Letting music take flight with birds
Cameron Paul, 16, admits that, until recently, the closest he got to musical composition was strumming out a song on his guitar, usually after listening to Pink Floyd or David Bowie.
But that has all changed, thanks to a four-day composition masterclass led by Alasdair Nicolson, one of Scotland's leading composers, and an ensemble of top musicians. It is part of the Edinburgh Inter- national Festival's Bank of Scot-land "Connecting to Culture" education programme.
The music workshop at The Hub has been an eye-opener for Cameron, from Holy Rood High, in Edinburgh, who plays piano and guitar and is studying Higher music, but claims to have only had a passing interest in classical music.
Over the four days, he has swapped the psychedelic guitar solos of Pink Floyd for the distinctive rhythms of Olivier Messiaen, the French composer whose centenary is celebrated with two concerts at this year's festival, which opens today.
"I've found it challenging, but interesting," says Cameron. "I normally compose on the guitar but I never write it down. I was interested to see how someone goes about composing a classical piece."
He has not only seen how it is done, but has also written a four-minute piece of his own for a wind and string ensemble.
Cameron is one of five Higher and Advanced Higher music students from three Edinburgh schools who have given up some of their summer holidays to take part in the workshop. Their reward will be to have their work recorded and played in the temperate palmhouse at the Royal Botanic Garden each day during the festival, and at two concerts this month.
Nature and birds are the inspi- ration behind the composers' masterclass, in homage to the work of Messiaen, who was fascinated by birdsong and incorporated it into most of his pieces. Further inspiration comes from a painting by Paul Klee entitled Twittering Machine, which portrays a group of small mechanical birds singing into infinity. The workshop takes its name from it.
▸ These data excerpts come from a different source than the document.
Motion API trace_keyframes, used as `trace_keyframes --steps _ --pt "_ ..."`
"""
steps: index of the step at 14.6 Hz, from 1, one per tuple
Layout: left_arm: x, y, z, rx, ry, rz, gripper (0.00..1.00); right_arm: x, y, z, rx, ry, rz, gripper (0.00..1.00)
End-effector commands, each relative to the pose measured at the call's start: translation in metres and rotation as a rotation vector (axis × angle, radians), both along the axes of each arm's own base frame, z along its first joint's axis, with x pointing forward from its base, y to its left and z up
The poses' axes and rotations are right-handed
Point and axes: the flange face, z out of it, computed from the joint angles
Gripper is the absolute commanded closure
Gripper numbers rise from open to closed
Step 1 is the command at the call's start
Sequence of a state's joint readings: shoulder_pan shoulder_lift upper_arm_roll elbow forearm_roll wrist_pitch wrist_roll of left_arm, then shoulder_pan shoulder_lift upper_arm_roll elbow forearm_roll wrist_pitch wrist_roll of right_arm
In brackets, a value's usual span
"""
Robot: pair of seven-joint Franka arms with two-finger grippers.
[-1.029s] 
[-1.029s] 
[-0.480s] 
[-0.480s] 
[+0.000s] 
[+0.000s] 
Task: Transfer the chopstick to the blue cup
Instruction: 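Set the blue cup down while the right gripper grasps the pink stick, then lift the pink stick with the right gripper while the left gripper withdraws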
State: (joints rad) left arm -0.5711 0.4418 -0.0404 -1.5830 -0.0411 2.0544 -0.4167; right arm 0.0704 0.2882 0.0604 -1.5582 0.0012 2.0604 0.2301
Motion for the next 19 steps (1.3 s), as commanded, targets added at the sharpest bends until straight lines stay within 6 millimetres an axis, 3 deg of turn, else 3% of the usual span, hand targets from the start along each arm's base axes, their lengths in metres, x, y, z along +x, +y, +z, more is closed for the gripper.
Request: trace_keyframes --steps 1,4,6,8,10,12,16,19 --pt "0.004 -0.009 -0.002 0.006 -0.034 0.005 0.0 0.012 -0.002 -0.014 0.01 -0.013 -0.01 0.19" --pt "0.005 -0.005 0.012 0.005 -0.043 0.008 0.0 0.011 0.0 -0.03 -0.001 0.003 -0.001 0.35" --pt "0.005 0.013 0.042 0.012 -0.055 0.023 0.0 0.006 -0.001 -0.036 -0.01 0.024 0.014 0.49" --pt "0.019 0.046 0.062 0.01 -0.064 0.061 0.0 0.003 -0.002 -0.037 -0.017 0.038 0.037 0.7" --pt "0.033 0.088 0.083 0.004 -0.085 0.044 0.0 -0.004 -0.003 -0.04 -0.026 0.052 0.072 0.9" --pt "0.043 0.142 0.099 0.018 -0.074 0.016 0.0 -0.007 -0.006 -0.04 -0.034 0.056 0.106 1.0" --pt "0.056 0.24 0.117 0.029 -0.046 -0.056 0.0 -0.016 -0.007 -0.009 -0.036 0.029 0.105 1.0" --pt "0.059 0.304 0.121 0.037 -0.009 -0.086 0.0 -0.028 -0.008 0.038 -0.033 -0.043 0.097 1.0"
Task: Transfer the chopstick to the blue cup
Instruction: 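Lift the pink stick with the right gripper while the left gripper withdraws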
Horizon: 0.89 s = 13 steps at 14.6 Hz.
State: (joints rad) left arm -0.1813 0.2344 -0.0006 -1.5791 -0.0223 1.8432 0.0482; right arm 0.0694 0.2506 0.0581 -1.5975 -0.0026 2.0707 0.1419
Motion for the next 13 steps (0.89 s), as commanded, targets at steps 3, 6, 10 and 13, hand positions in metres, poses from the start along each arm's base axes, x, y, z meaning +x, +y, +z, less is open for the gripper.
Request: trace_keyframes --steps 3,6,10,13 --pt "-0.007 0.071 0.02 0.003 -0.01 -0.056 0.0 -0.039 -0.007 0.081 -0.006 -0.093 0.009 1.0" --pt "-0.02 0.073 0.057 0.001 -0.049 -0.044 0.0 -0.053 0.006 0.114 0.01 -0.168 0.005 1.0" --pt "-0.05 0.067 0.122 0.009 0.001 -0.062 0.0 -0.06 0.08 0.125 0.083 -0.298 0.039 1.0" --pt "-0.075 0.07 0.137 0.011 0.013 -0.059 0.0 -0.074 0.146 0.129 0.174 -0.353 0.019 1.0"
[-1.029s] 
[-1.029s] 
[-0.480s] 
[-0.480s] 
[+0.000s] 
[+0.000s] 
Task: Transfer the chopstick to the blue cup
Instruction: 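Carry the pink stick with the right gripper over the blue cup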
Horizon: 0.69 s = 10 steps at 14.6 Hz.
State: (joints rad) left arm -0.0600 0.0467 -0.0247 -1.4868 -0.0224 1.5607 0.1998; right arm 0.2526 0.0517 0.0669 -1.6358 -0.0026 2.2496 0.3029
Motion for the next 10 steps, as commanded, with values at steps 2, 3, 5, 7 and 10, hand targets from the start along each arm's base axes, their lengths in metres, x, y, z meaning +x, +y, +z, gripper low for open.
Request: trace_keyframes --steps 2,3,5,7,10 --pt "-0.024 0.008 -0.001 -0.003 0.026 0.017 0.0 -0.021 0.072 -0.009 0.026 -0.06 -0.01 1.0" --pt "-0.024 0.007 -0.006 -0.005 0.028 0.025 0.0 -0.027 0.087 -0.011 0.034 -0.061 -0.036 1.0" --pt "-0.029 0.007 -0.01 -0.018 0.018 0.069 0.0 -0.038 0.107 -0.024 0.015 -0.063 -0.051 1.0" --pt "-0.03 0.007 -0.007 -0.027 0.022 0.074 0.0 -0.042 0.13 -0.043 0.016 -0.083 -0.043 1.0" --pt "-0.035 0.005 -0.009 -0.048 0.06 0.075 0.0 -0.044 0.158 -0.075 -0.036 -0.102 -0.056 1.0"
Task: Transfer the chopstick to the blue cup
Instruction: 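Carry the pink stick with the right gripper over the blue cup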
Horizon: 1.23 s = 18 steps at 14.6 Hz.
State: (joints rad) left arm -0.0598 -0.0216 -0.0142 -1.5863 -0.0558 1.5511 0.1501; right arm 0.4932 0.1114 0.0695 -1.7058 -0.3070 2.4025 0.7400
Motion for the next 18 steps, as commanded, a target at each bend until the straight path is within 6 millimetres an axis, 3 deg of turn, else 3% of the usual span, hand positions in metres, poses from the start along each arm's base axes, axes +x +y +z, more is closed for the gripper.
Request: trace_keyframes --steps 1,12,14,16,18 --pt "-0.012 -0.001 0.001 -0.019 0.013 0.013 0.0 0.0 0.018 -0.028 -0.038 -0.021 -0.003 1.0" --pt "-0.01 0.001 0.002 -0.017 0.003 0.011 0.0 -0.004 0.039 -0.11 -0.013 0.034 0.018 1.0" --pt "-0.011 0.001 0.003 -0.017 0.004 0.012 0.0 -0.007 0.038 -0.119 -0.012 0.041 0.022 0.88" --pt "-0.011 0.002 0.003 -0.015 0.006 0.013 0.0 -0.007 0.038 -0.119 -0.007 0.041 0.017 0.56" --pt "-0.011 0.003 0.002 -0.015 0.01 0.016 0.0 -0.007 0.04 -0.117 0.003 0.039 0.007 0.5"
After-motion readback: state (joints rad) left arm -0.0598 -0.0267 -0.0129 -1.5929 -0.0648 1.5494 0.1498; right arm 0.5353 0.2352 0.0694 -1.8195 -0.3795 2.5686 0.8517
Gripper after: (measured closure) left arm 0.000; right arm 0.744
Mr Nicolson, who has written his own piece for the project, says: "This is a Ready, Steady, Cook of composition. The workshops are essentially trying to deliver composition in the context of it being absolute reality. This is how it is for a professional composer. Deadlines are tight, they are working on their own and they have been thrown in at the deep end."
What is less realistic, Mr Nicolson admits, is the presence of four top- class musicians to play any musical ideas supplied by the students, sometimes while the ink is still drying on the manuscript paper. It gives an intoxicating immediacy to the creative process.
The musicians, all hand-picked by Mr Nicolson, also act as a spur to keep the students working. "They are sitting there waiting to be used, so what is the point of not taking advantage of that?" he says.
Mr Nicolson listens carefully, nodding occasionally and offering tips on the fluidity of a piece, its timing or rhythm, or ways to make an impact using silence. All five students have a broad range of musical ideas and by the third day are developing distinct themes.
James Harding, 17, from Boroughmuir High, plays piano and saxophone and is interested in portraying "nature escaping man-made boundaries", which was inspired by a visit to the Botanic Gardens. He offers the musicians a few themes to play "randomly together" to get his idea across.
"I hope to do music at Oxford," he says. "It has been very valuable to work with such a high standard of musicians and to have the undivided attention of a composer too."
Liam Paterson, 17, from St Mary's Music School, plays piano and French horn and has been composing since he was 12, winning two competitions. He missed the first two days of the workshop because he was on tour with the Edinburgh Youth Orchestra, but has quickly caught up.
He wants to capture the colours of the Klee painting in a musical theme and combine it with a homage to Messiaen, who is one of his favourite composers.
"Messiaen had synaesthesia, that is, he saw colours when he heard music and that's the idea behind the chord," he says.
"I've also tried to use elements of what Messiaen would have done, such as having all the instruments play the same thing at the same time."
"Sometimes it is hard to find people to play your stuff, so it is great to have players of this standard. And the short timescale gives you more of a creative drive."
The students' inexperience is occasionally exposed by their limited understanding of the range and capabilities of each instrument and a few instructions raise a wry smile. In one piece the musicians are directed to pause at a particular bar "until everyone catches up".
"Part of the craft of composition is to know, for example, that the high range of one instrument will cut through 70 others, while the low notes will not be heard," says Mr Nicolson, who studied music at Edinburgh University.
"You can give people these kinds of skills to release their ability to be creative. Whether they can then go on to write something beautiful is another matter."
The students' reliance on Sibelius, an industry-standard computerised notation system, is another bugbear of his. Mr Nicolson believes pen and paper are the best way to write music. He is also horrified by stories that Higher music students no longer are required to read music.
The five pieces will be performed, along with Mr Nicolson's composition, on August 15 and 21, in the temperate palmhouse at the Royal Botanic Garden, which has been decorated with Klee-inspired metal wire sculptures of birds and plants made by P7 pupils from seven Edinburgh schools.